Abstract

Anthropogenic activities have greatly increased heavy metal pollution worldwide. Due to inadequate waste management, mining is one of the chief causes. One particularly affected area in Mexico is the “La Zacatecana” Lagoon, in the municipality of Guadalupe, Zacatecas. From colonial times until the mid-nineteenth century, about 20 million tons of mine tailings were deposited at this site. Here, we catalogue the heavy metal content and their distribution in soils and sediments of La Zacatecana. The mobility of lead in soils was also assayed by sequential extraction. Concentrations of the different metals analysed were as follows: Pb > Cr > As > Ni > Hg > Cd. Site VIII accumulated the highest amount of Pb (3070 mg·kg−1) sevenfold more than the limit established by the Mexican standards for agricultural soils (i.e., 400 mg·kg−1). On the other hand, the contents of Cd, Cr, and Ni were within the levels accepted by the above normativity, set at 37, 280, and 1600 mg·kg−1, respectively. Concentrations of Hg and Pb were highest in the north-northwest zone of the lagoon and decreased towards the southeast. Except for Site VIII where 30% of the Pb was in an interchangeable form or bound to carbonates, most Pb in La Zacatecana soils was present in an unavailable form, associated with Fe-Mn oxides.

1. Introduction

Heavy metal pollution is largely attributable to human activities, especially mining. Extraction and purification of minerals generates vast amounts of solid wastes (also called mine tailings) that degrade soils and render them unsuitable for agriculture. Mining contributes greatly to soil degradation by generating waste that generally occupies large areas [1]. Much mining waste still contains large quantities of heavy metals that move through the environment in changed redox states. Once in soils, metals can enter the trophic chain via accumulation in plants [2], causing both environmental and animal health problems.

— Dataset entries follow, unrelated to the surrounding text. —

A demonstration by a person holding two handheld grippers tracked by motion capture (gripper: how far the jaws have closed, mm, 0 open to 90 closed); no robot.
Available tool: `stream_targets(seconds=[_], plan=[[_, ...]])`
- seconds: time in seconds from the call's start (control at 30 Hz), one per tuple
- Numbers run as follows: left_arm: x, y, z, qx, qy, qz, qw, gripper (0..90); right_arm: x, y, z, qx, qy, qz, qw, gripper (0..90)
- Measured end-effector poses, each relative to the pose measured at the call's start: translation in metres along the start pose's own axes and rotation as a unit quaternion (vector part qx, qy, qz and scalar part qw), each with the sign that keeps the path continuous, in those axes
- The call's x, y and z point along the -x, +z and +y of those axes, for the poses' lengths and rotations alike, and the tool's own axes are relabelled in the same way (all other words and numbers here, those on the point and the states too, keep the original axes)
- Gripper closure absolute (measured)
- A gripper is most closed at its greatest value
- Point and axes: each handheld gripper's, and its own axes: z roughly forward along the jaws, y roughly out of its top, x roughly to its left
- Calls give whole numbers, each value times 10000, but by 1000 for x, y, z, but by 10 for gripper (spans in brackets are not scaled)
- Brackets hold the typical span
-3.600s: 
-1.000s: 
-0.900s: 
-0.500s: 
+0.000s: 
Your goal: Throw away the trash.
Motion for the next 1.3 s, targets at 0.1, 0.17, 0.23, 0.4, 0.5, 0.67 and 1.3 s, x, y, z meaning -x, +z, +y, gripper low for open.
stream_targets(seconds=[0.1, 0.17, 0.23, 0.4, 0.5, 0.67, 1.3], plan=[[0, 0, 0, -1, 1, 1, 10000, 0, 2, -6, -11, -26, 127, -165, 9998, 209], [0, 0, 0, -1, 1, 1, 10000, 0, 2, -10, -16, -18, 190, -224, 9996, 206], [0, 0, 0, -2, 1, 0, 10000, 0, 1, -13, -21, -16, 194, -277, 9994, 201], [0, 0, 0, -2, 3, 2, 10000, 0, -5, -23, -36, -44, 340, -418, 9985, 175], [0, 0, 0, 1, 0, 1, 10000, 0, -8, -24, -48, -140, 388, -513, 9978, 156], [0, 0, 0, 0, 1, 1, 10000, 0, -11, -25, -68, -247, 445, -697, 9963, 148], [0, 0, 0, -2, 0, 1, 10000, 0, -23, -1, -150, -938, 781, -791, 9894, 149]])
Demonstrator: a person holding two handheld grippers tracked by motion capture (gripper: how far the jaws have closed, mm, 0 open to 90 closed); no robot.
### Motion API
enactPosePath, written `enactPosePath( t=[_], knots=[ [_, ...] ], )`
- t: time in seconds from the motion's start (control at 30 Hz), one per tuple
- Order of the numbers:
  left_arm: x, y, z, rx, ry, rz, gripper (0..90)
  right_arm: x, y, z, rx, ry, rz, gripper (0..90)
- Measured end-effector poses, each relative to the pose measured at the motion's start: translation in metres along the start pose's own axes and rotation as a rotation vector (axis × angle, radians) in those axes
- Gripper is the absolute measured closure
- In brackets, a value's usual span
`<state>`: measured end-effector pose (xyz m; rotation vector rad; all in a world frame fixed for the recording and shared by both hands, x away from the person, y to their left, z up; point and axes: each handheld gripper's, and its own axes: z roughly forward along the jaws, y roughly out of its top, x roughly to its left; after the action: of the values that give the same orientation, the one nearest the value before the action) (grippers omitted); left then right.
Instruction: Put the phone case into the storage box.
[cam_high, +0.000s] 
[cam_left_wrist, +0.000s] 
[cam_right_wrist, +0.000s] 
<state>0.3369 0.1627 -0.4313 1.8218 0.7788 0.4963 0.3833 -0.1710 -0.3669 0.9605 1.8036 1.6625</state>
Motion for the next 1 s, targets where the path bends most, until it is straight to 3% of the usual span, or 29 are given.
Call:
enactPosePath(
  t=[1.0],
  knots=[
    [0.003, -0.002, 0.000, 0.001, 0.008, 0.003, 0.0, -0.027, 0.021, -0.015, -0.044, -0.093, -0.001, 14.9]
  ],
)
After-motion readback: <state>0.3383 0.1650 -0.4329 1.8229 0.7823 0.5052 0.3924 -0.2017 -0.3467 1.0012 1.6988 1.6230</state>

Mexico is one of the countries most affected by heavy metal pollution of soils, especially in the state of Zacatecas, the most important producer of silver in the country. The mine tailings from the old mining district of Zacatecas (located in the municipality of Guadalupe, Zacatecas) were deposited in the La Zacatecana Lagoon from the beginning of the Colonial period until the early XIX century. From 1920 to 2010, processing of tailings for the recovery of mercury also occurred [3, 4]. Since then, this zone has been used for agriculture, especially to cultivate beans and maize, but reports of accumulation of arsenic and lead in tissues of these plants have been published [5].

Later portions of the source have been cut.